March 1, 1904, the board of aldermen of the defendant the city of New York adopted an ordinance, which was approved by the mayor March seventh following, designating The Long Island Farmer, a newspaper published by the plaintiff, as representing the Democratic party, and another newspaper as representing the Republican party, to thereafter publish notices of election in the borough of Queens and the official canvasses of votes cast in said borough. This ordinance was never directly amended or repealed, and, if not impliedly repealed by the adoption of a subsequent ordinance, was operative and *365controlling when the plaintiff published the notice and canvass of votes for which he has recovered. On July 9, 1912, without specifically repealing or in any manner referring to the ordinance of March 1, 1904, the board of aldermen adopted an ordinance by which they designated the Daily - Star, a newspaper published by the appellant at Long Island City, to publish the election notices and canvass of votes cast in the borough of Queens thereafter. This ordinance was transmitted to the mayor, who, on September 24, 1912, returned it without his approval, though it was not disapproved. The board of elections of defendant city received the notice of the general election to be held in November, 1912, on July thirteenth of that year, and requested the appellant to publish the same in its paper, the Daily Star, and furnished the copy therefor. Such notice, and the official canvass of votes cast in the borough of Queens in November, 1912, were published in both papers — The Long Island Farmer, published by plaintiff, and the Daily Star, published by appellant, and each publisher filed a claim against the defendant city for the fees allowed by law for such publication. The plaintiff brought this action to recover the fees claimed by him, and the appellant has been made a party defendant.
Two questions are presented for consideration: First, whether the ordinance of July 9, 1912, is valid; if it is, its effect on the ordinance of March 1, 1904; and, second, if valid, when did it become operative ? The learned court at Special Term held that the ordinance of July 9, 1912, was void. The ordinance designating the Daily Star must be construed by the rules governing the construction of statutes for the reason that the exercise of the power to enact ordinances is a legislative function which, when legally exercised, gives to legally-enacted ordinances the same force within the city that attaches to a statute which to all intents and purposes it is. The case is controlled by the familiar rule of statutory construction that, if the Legislature fails to insert such provisions in the law as will accomplish the result intended, their omission cannot be remedied by construction, and the law must to that extent be considered defective and inoperative, the court having no power to interpolate words or phrases. *366(Furey v. Town of Gravesend, 104 N. Y. 405, 410.) Under this rule the ordinance, as adopted, being defective, inoperative and void because of its vagueness and omissions, as was pointed out by the learned justice at Special Term “that it nowhere appears therein that the Daily Star, the newspaper designated in said ordinance, at that time represented one of the two principal political parties into which the electors of the county were divided, as required by the statute. Nor does it appear in said ordinance that the newspaper the Daily Star was to supersede or take the place of the Long Island Farmer, a newspaper representing. the Democratic party, or that it was to supersede or take the place of the Flushing Times, a newspaper representing the Republican party, both newspapers having been duly designated in the ordinance adopted by the Board of Aldermen on March 1, 1904,” the courts cannot interpolate such provisions as are necessary to give it validity or construe it as if such provisions were in fact a part of its contents. I think the judgment must be affirmed.

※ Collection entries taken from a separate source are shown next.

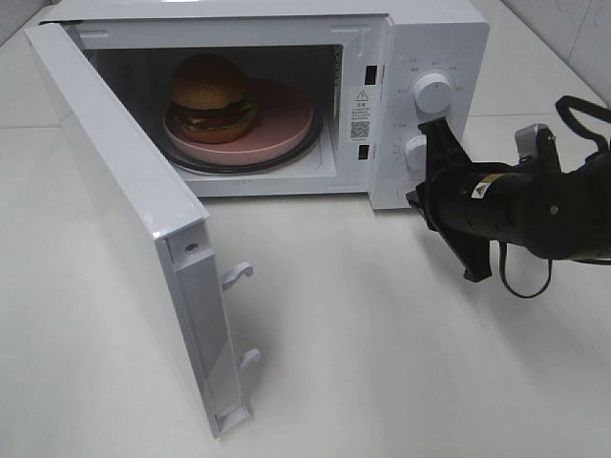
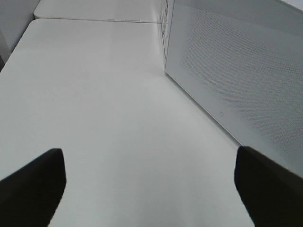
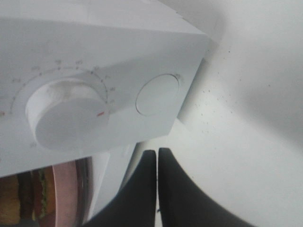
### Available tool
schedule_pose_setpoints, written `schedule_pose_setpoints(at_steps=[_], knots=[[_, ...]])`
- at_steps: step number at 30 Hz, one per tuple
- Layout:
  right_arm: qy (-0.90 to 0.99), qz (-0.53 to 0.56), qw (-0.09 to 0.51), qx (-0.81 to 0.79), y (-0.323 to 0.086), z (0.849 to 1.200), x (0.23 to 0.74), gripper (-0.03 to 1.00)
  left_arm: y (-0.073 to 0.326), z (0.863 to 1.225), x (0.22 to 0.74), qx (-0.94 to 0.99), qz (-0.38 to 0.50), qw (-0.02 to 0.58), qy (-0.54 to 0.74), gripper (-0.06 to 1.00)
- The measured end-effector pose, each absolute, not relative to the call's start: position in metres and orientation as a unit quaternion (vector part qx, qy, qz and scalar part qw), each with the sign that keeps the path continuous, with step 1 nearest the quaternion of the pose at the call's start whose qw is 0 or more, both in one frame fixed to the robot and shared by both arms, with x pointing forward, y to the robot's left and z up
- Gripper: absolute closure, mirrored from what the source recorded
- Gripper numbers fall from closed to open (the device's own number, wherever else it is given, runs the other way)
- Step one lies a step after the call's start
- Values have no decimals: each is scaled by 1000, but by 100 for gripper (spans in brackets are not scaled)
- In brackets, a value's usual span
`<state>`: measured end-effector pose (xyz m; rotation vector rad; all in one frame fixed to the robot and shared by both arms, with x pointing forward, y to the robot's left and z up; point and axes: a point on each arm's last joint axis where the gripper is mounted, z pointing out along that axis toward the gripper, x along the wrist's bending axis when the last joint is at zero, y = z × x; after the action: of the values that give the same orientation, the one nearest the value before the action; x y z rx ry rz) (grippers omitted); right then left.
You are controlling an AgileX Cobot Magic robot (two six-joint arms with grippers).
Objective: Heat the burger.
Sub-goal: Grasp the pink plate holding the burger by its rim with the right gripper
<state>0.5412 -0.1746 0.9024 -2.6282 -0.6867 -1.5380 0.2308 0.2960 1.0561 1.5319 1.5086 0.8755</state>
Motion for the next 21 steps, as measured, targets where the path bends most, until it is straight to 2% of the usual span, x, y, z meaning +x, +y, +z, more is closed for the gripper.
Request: schedule_pose_setpoints(at_steps=[12,21], knots=[[-472,-417,-69,-774,-177,944,514,97,296,1056,231,605,346,399,596,6],[-577,-384,-99,-714,-182,967,497,96,296,1056,231,605,346,399,596,6]])
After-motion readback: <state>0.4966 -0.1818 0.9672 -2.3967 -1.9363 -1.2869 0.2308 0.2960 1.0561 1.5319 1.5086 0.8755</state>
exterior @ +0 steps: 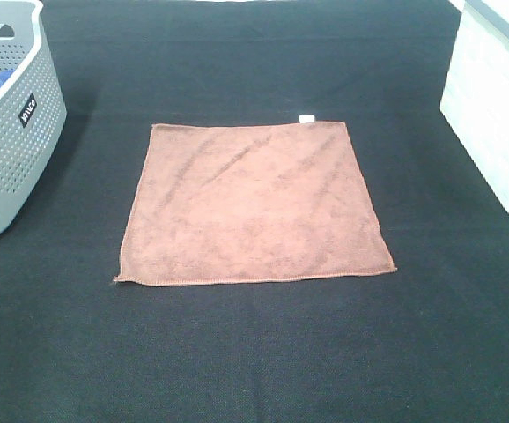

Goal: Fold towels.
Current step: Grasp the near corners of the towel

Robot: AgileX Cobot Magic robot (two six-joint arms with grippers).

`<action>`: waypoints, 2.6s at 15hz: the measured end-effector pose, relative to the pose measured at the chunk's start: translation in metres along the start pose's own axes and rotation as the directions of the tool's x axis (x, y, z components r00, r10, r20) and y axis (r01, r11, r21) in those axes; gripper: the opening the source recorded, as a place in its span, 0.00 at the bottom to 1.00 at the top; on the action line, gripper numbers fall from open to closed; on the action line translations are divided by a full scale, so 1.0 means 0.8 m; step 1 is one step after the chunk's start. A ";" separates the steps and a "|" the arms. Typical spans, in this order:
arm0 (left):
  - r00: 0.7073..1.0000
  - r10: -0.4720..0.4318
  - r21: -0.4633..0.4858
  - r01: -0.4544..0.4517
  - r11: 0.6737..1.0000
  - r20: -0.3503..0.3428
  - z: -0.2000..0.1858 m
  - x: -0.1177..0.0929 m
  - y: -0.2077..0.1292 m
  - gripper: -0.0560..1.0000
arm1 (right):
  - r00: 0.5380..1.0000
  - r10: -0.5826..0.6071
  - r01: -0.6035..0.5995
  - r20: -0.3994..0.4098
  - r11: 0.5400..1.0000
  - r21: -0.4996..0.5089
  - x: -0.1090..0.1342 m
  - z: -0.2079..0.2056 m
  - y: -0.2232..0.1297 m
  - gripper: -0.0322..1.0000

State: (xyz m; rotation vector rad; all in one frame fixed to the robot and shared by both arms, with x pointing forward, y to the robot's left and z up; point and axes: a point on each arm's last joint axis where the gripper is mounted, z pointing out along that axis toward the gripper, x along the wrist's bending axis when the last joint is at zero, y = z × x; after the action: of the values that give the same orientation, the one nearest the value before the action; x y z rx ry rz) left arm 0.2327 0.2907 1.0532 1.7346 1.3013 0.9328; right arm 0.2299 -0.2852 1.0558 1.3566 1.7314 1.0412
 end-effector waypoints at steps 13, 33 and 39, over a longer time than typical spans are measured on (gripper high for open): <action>1.000 -0.004 -0.036 0.004 0.999 0.001 -0.003 0.000 0.006 0.60 | 1.000 0.023 -0.023 0.001 1.000 -0.008 0.000 0.000 0.001 0.70; 0.716 -0.679 0.519 0.524 0.676 0.162 0.258 -0.010 0.021 0.60 | 0.868 0.497 -0.414 0.005 0.717 0.560 -0.023 0.260 0.033 0.68; 0.694 -0.706 0.613 0.497 0.615 0.145 0.360 -0.009 -0.012 0.60 | 0.847 0.532 -0.359 -0.026 0.608 0.708 -0.028 0.356 0.034 0.65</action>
State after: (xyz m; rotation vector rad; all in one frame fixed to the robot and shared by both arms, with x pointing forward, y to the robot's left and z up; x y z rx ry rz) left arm 0.4817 0.2442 0.9162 1.5301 1.8185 -0.2011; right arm 0.4975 -0.2540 0.9564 2.3275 2.1253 0.8554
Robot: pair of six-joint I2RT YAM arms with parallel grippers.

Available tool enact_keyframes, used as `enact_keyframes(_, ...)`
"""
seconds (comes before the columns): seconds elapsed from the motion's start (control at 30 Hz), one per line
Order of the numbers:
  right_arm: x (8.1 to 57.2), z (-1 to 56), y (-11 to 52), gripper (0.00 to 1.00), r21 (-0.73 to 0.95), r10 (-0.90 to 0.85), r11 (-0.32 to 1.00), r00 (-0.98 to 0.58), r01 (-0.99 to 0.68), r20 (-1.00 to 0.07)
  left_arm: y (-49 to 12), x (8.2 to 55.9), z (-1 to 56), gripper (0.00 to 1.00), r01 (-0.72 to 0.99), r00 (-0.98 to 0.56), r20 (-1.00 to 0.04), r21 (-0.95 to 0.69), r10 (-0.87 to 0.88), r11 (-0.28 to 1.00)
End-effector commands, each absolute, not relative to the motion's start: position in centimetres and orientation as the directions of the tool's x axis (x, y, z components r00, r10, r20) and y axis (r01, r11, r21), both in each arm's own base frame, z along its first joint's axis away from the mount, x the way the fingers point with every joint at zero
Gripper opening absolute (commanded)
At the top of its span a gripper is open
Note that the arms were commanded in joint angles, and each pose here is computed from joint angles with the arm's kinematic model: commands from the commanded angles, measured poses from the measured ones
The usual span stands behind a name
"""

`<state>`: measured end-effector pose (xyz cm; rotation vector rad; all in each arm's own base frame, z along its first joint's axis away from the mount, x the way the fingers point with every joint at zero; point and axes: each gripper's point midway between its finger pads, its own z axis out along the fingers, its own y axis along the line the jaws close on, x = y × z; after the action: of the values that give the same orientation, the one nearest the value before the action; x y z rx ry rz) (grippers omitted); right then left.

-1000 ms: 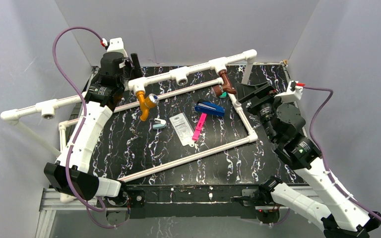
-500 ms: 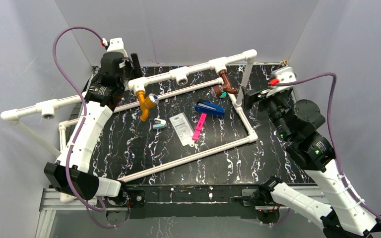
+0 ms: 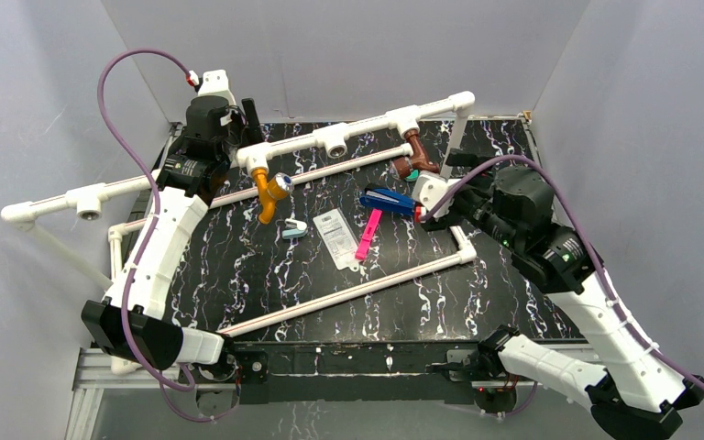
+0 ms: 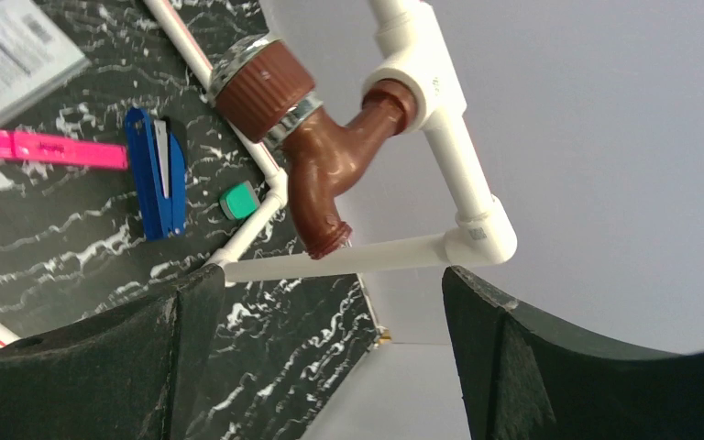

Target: Install the water faucets

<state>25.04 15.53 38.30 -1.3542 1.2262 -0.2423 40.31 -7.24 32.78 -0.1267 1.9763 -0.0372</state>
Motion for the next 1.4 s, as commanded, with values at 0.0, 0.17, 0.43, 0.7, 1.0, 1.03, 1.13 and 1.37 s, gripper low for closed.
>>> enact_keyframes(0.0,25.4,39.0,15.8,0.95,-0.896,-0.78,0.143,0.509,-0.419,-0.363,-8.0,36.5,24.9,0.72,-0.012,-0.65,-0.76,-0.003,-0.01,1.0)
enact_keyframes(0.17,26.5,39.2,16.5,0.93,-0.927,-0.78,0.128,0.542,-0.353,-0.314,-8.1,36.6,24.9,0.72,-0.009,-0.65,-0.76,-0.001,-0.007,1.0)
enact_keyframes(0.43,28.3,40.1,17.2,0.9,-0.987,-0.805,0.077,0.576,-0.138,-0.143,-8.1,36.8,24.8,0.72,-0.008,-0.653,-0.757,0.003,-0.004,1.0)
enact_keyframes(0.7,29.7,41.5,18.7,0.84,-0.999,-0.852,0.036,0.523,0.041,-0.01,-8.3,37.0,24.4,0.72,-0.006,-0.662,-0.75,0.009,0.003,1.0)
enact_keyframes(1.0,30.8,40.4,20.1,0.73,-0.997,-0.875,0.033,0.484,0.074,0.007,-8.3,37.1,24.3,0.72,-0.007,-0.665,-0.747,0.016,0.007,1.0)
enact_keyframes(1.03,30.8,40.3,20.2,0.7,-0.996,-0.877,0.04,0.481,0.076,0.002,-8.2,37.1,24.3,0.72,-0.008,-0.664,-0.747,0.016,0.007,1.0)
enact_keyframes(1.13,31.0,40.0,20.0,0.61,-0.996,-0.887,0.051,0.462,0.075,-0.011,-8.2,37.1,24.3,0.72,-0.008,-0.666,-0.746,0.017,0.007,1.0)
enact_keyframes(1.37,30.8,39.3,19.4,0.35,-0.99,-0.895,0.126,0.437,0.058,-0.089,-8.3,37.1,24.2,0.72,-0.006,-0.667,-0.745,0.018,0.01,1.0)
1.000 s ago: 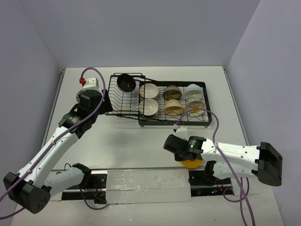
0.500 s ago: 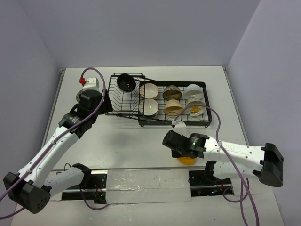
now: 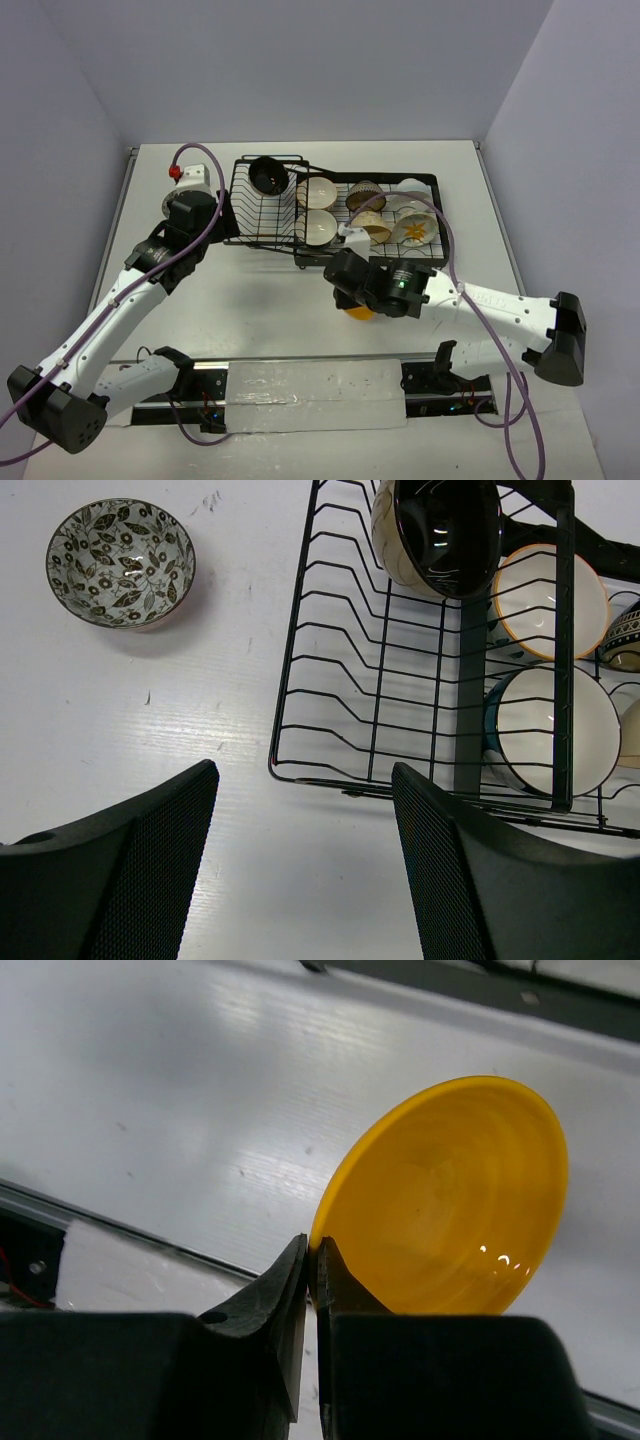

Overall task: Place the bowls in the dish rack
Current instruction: Place the bowl in the dish rack.

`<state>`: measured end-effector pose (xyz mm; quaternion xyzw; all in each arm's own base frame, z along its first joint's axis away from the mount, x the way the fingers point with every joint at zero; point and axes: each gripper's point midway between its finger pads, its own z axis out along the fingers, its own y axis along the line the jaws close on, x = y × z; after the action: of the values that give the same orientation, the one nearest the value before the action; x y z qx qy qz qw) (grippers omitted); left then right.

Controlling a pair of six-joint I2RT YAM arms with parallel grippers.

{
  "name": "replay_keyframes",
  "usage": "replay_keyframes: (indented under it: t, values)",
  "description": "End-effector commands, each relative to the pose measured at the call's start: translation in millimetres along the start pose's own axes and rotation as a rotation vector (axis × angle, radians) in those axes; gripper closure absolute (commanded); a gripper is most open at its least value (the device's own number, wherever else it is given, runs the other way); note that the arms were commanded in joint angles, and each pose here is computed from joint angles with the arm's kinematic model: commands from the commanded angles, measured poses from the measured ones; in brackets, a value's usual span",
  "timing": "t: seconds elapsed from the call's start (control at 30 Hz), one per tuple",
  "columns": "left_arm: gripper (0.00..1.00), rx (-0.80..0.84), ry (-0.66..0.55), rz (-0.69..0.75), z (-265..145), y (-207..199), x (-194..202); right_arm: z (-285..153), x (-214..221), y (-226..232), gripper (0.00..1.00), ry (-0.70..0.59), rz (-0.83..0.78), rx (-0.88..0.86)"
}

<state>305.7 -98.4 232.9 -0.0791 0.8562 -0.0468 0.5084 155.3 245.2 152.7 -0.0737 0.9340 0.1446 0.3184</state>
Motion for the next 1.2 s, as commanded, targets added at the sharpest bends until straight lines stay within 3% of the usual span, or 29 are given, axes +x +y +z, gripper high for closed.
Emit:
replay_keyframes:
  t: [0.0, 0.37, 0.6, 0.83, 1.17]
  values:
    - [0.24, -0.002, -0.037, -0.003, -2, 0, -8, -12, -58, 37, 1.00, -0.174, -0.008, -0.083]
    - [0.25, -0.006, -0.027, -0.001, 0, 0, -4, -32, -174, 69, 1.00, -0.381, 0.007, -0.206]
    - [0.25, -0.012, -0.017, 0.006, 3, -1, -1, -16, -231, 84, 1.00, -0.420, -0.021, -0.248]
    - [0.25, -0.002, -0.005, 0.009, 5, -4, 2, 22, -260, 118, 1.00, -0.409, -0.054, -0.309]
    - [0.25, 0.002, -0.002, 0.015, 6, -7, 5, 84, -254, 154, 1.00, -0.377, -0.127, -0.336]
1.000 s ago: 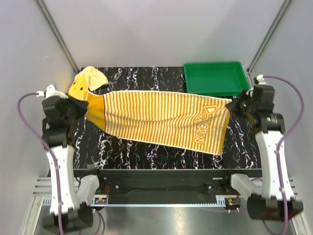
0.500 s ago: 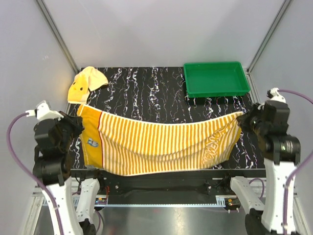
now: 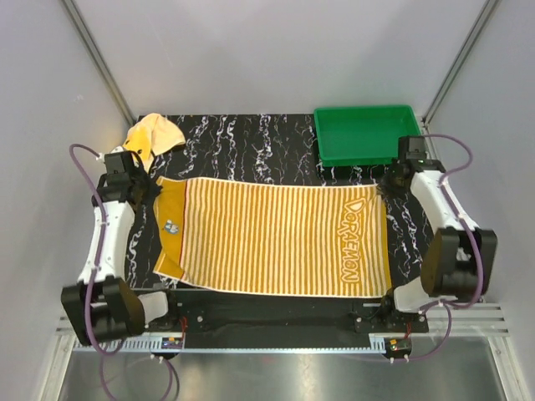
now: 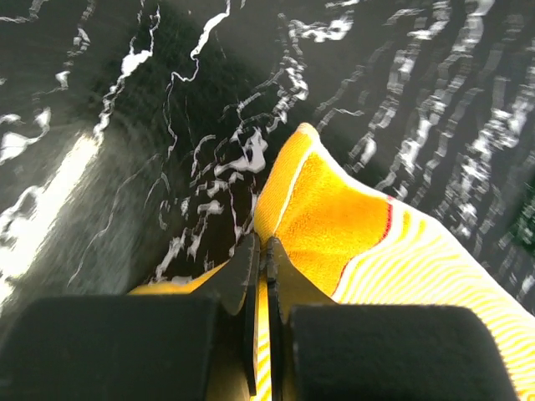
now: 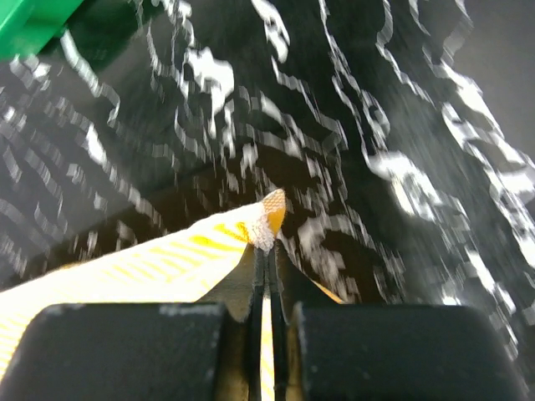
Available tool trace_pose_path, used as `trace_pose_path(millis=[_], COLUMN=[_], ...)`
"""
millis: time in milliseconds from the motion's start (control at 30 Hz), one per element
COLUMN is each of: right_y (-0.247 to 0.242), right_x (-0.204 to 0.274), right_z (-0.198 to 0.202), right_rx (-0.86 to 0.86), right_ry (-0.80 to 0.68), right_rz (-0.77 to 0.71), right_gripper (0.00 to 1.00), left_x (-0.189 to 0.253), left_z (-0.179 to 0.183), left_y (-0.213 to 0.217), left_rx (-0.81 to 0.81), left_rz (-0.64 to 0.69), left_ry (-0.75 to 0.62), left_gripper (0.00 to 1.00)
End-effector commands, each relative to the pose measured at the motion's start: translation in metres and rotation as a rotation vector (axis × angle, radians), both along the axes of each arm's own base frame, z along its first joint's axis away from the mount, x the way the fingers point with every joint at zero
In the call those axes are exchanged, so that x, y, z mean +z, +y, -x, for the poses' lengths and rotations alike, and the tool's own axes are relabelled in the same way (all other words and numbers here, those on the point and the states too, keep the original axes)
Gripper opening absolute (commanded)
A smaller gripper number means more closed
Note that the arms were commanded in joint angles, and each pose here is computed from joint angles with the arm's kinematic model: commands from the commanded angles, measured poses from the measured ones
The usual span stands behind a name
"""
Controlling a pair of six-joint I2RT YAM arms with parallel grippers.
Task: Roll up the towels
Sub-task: Flatten the towel
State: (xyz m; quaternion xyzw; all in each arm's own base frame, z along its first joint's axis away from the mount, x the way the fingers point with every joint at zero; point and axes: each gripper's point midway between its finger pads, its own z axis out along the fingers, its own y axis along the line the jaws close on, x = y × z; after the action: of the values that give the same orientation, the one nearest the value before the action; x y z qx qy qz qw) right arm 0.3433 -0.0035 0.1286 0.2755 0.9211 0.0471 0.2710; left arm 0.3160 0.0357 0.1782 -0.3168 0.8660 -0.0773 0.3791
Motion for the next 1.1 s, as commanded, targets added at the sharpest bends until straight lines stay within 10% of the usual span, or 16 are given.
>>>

. The plaintiff insists that, having brought his action at law for the recovery of money only, in which he was entitled to costs as matter of right, the trial court did not exercise a sound discretion in refusing him costs. The question of costs was within the discretion of the trial court, and I do not think it lies with us, in view of the facts, to interfere with the manner in which the discretion was exercised, which seems to have been proper.
The judgment should be affirmed, with costs to the plaintiff, fespondent, only.
Jenks, P. J., Burr, Thomas and Carr, JJ., concurred.
Judgment affirmed, with costs to the plaintiff, respondent, only.